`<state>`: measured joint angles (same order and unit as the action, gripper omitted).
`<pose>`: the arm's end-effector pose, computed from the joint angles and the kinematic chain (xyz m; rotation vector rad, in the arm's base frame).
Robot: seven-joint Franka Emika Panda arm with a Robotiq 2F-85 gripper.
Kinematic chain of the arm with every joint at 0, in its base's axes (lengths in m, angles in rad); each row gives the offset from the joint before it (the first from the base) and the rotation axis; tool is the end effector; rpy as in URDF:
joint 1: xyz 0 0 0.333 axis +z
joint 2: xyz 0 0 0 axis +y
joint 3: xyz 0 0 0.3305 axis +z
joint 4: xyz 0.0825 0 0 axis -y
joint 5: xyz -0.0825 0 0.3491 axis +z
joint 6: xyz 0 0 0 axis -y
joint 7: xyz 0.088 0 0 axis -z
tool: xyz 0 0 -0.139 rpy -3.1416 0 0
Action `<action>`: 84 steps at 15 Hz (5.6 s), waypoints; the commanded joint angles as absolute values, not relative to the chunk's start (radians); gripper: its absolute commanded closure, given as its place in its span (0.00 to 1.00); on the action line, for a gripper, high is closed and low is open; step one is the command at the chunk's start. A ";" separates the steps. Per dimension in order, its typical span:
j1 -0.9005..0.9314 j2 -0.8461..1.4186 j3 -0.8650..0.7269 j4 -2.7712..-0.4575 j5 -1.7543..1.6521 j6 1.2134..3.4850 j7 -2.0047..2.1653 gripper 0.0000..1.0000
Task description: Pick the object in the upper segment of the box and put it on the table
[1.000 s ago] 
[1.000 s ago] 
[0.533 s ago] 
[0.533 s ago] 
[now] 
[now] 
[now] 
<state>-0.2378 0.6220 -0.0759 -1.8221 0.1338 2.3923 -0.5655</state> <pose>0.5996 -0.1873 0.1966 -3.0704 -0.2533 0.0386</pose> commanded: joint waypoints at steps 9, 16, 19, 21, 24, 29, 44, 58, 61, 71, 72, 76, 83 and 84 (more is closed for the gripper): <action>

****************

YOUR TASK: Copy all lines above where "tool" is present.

RESULT OF THIS EXERCISE:
Kinematic chain of the arm with every joint at 0, in its base's axes (lengths in m, angles in rad); each row gives the offset from the joint before it (the first from the base) and the rotation axis; tool is the end effector; rpy as in URDF:
tool: xyz 0 0 -0.139 rpy -3.1416 0 0

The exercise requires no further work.